Pidato HMI di atas patung kuda tersebut membawa spanduk “ Refleksi Kegagalan Jokowi-Ma’ruf Selama 1 Tahun ”

Home / Metropolitan / Pidato HMI di atas patung kuda tersebut membawa spanduk “ Refleksi Kegagalan Jokowi-Ma’ruf Selama 1 Tahun ”

Jakarta TRIBUNNEWS.COM-Protes massa di kawasan patung kuda Arjuna Wiwaha, Jakarta Pusat terus meningkat seiring berjalannya waktu pada Selasa (20/10/2020). Indonesia (BEM SI) menduduki peringkat pertama.

Pantauan Tribunnews.com juga turut serta dalam aksi massa Himpunan Mahasiswa Islam (HMI).

Hanya sedikit orang yang hadir, sekitar 15 hingga 20 orang.

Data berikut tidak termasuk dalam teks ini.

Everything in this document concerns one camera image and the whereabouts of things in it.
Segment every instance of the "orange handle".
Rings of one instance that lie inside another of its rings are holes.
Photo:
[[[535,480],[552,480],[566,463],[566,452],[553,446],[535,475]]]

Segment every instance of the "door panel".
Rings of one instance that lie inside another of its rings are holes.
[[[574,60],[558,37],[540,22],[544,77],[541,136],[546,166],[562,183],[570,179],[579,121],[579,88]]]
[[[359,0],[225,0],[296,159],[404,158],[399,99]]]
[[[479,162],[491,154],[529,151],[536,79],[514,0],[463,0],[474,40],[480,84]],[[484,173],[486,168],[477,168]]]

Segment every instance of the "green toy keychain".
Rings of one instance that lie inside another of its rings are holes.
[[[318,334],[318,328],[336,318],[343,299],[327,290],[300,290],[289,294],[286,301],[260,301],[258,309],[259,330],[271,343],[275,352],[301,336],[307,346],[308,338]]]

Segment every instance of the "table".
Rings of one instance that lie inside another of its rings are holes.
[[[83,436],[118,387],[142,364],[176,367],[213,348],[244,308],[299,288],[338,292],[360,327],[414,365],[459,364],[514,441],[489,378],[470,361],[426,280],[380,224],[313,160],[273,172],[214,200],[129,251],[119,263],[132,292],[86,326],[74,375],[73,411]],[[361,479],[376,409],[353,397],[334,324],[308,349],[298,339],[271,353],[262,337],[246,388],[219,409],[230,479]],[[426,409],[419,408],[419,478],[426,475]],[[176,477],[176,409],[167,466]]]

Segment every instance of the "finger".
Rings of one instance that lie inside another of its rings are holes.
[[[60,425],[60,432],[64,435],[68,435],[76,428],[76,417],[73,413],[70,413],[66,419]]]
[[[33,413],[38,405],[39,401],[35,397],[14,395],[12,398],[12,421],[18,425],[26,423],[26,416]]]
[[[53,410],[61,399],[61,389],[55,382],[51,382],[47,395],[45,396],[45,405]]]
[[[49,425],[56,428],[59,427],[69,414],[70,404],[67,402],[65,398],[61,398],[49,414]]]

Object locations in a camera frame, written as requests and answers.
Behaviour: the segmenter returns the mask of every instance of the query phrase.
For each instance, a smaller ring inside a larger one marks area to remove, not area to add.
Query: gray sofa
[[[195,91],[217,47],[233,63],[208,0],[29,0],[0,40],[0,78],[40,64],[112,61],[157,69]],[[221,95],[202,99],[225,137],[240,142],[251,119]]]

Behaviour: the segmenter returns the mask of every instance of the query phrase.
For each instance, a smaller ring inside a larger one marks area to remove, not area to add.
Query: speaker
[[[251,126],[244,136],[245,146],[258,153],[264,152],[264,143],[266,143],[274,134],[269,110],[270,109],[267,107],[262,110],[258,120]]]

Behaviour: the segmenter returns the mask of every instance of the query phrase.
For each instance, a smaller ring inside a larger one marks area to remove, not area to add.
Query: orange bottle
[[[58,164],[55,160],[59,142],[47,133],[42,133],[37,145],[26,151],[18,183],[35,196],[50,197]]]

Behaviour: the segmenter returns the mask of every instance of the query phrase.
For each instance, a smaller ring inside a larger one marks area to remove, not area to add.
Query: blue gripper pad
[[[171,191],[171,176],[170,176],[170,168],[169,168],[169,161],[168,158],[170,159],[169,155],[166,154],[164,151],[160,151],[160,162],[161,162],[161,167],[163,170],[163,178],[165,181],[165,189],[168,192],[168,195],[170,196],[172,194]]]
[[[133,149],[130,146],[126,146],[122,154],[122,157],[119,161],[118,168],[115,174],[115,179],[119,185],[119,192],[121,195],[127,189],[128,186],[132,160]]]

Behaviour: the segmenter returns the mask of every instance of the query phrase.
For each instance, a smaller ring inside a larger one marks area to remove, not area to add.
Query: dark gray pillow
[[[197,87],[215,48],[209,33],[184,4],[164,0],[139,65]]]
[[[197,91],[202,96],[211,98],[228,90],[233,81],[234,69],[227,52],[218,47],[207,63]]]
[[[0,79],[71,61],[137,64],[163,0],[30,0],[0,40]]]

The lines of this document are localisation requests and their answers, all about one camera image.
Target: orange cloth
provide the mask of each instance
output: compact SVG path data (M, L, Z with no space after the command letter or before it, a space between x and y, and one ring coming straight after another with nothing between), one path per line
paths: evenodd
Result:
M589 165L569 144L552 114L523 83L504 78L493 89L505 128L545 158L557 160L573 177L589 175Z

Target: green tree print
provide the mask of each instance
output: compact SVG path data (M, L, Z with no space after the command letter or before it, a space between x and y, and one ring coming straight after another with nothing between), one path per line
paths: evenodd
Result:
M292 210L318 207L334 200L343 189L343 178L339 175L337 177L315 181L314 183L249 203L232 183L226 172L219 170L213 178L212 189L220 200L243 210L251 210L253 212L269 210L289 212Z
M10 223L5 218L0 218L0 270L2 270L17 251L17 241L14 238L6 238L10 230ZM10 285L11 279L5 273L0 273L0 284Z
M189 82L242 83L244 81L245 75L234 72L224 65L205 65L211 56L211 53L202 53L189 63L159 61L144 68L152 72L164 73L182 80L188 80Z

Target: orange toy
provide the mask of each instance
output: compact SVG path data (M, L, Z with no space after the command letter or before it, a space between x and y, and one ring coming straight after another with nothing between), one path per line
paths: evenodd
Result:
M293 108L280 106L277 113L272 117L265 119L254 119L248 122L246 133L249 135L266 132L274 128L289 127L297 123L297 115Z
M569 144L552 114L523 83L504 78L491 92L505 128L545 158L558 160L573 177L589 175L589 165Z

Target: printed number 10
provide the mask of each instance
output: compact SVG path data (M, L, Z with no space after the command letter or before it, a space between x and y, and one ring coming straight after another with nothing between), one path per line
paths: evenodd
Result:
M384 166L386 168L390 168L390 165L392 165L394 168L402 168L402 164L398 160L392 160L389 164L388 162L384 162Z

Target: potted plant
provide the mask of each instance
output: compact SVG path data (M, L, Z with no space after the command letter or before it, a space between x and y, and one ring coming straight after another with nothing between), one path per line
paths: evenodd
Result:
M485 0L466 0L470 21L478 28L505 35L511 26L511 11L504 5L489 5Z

Namun, slogan yang mereka angkat menarik perhatian banyak orang.

Slogannya berbunyi “Refleksi Kegagalan Jokowi-Ma’ruf Setahun”. Slogan tersebut juga menyatakan bahwa mereka adalah massa dari cabang HMI di utara pusat Jakarta.

Dalam grupnya, beberapa di antaranya terlihat dengan logo HMI dan logo Merah Putih. –Mereka sepertinya mendengarkan pembicara di depannya.

Pria sebagai pembicara sepertinya memegang topi atau pembicara memakai topi yang warnanya sama dengan logo HMI.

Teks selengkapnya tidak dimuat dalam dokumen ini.